Deep lamellar keratoplasty: surgical techniques for anterior lamellar keratoplasty with and without baring of Descemet's membrane.

Author information

1
Department of Ophthalmology, Magrabi Eye & Ear Hospital, Jeddah, Saudi Arabia. med_dir@magrabi.com.sa

Abstract

PURPOSE:

To review current techniques used in deep anterior lamellar keratoplasty (LKP), and to describe a novel approach that facilitates baring of Descemet's membrane (maximum depth anterior lamellar keratoplasty).

METHODS:

A highly selective review of the literature is presented, with descriptions of different techniques in the light of the authors' personal experience over 3 decades. A novel method for baring Descemet's membrane is detailed. It involves air injection in such a way that a large bubble is created between stroma and Descemet's membrane.

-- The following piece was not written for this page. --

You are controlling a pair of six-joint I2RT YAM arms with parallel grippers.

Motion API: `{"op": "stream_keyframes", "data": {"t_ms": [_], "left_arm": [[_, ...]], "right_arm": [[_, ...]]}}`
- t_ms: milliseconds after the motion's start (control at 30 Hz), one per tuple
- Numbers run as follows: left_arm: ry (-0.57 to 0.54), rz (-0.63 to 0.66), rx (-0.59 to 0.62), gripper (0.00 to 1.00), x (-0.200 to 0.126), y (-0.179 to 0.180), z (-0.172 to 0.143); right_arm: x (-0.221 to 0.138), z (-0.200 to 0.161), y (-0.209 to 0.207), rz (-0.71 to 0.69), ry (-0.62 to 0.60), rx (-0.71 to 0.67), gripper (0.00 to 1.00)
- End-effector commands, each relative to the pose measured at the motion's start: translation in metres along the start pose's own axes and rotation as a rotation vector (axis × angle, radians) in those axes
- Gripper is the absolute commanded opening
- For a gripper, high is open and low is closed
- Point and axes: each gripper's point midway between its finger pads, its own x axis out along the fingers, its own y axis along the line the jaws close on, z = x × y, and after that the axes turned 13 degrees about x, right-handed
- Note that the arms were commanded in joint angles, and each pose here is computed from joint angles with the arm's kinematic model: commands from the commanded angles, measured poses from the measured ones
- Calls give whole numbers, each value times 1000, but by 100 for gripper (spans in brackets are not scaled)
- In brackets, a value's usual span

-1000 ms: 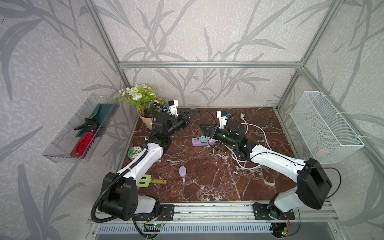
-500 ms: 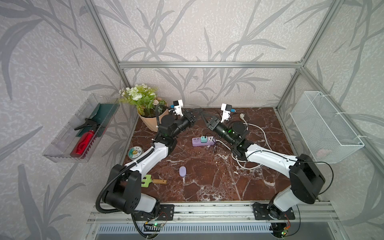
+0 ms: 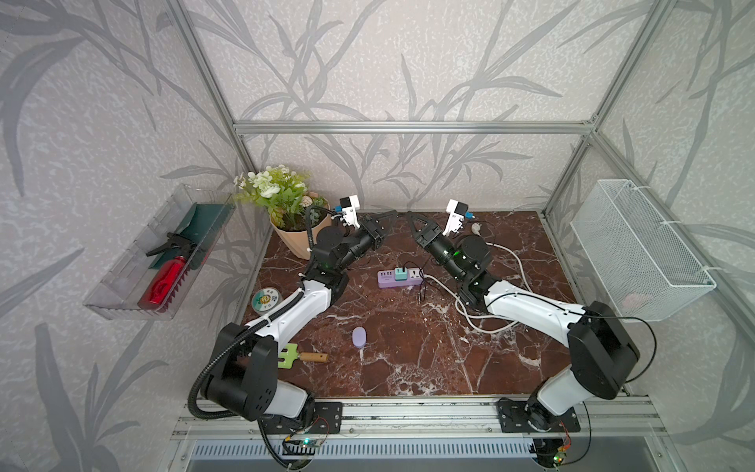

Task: Charge the bluetooth headset
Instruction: Pick up the charging cable from the center of the board.

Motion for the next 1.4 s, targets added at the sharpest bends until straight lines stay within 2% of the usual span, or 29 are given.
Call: {"op": "stream_keyframes", "data": {"t_ms": [0,467,700,933,1367], "left_arm": [[-28,-71,30,0,-2,-30,11],[-40,-70,38,0,1,-30,14],[-76,-41,89,0,0,-30,22],[-49,-58,107,0,1,-39,21],[-29,-43,74,0,-5,-32,12]], "right_arm": [[8,10,18,71,-28,27,28],[21,-13,3,72,63,134,27],[6,-23,4,38,83,99,27],[1,-22,-5,19,72,119,27],[17,-7,17,99,26,97,30]]}}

Visual results of this operation in patients with keratoconus are reviewed.

RESULTS:

Visual results 6 months after maximum depth anterior LKP in 181 eyes with keratoconus are comparable with those resulting from penetrating keratoplasty: 89% achieved a best spectacle-corrected visual acuity of 20/40 or better, and 10% achieved 20/20 or better. Intraoperative perforation occurred in 9% of cases.

CONCLUSIONS:

Maximum depth anterior LKP has some important advantages when compared with other types of anterior lamellar keratoplasty or penetrating keratoplasty, but it remains a challenging procedure. A new technique considerably facilitates this operation and reduces intraoperative complications.